Nik Wallenda blindly conquers Chicago high wire

Nik Wallenda, the King of the High Wire, successfully completed what he called the most dangerous stunt he's ever attempted, taking two spine-tingling walks on high wires between skyscrapers in Chicago.

One walk was 200 yards long with an incredible 19-degree incline. The other was shorter--93 feet (see video above)--but he did it blindfolded, and he did both as millions of viewers watched in breath-taking amazement on Discovery Channel and online.

An official from Guinness World Records was on hand to certify Wallenda's feats as world records--highest incline tightrope walk at 670.73 feet and the highest blindfolded tightrope walk at 557.89 feet.

Nik Wallenda completing the second tightrope walk blindfolded. Photo courtesy of Discovery Channel

Nik Wallenda completing the second tightrope walk blindfolded. Photo courtesy of Discovery Channel

A seemingly calm Wallenda made the first walk from the 588-foot West Marina Tower to the 671-foot Leo Burnett Building over the Chicago River look easy, carrying on a casual conservation with his father and those associated with the event during the near 7-minute walk.

"I'm definitely not taking my time," he said at one point. "Unfortunately, I planned to do a selfie right now, but I'm not going to do one."
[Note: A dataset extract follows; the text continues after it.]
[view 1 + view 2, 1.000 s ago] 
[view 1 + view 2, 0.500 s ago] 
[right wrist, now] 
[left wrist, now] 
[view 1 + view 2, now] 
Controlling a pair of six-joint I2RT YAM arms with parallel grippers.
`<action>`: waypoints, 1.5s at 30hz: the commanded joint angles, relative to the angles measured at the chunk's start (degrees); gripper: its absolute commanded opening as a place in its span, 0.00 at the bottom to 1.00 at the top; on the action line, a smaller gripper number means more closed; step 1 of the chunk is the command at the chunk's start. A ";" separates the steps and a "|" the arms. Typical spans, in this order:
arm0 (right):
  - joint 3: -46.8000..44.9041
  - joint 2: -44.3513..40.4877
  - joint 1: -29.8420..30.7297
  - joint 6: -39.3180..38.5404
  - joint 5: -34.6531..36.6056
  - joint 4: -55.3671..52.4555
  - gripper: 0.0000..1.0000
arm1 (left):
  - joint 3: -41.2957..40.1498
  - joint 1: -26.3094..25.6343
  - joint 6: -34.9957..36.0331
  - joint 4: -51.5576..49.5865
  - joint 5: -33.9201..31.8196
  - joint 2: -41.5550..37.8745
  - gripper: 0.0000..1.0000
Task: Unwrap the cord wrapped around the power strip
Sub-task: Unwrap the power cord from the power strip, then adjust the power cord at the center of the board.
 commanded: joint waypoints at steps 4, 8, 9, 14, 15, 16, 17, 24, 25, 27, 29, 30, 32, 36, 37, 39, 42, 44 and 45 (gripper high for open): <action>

As he's done with previous walks, he relied heavily on his faith. "God is in control," he said while walking. "Thank you God for the amazing talent you've given me."

When he reached the end, the estimated crowd of 65,000 on the streets below gave out a cheer.

"Wow," Wallenda responded. "Amazing the roar of that crowd. How awesome."

Nik Wallenda made his first walk look easy. Photo courtesy of Discovery Channel

Nik Wallenda made his first walk look easy. Photo courtesy of Discovery Channel

The second walk 20 minutes later was much more intense as he walked from the West Marina Tower to the East Marina Tower.

"You probably saw me shaking like a leaf," Wallenda told Discovery Channel afterward. "That wire was shaking underneath me. I just wanted to make it to the other side. I wasn't going to think twice. I was just getting to where I was going."

Wearing a blindfold certified by Guinness World Records, Wallenda listened for a special device that gave a pinging sound at the finish to give him direction, and his father, using a megaphone, alerted him when he was two steps away from the joint where stabilizing cables were connected to the high wire.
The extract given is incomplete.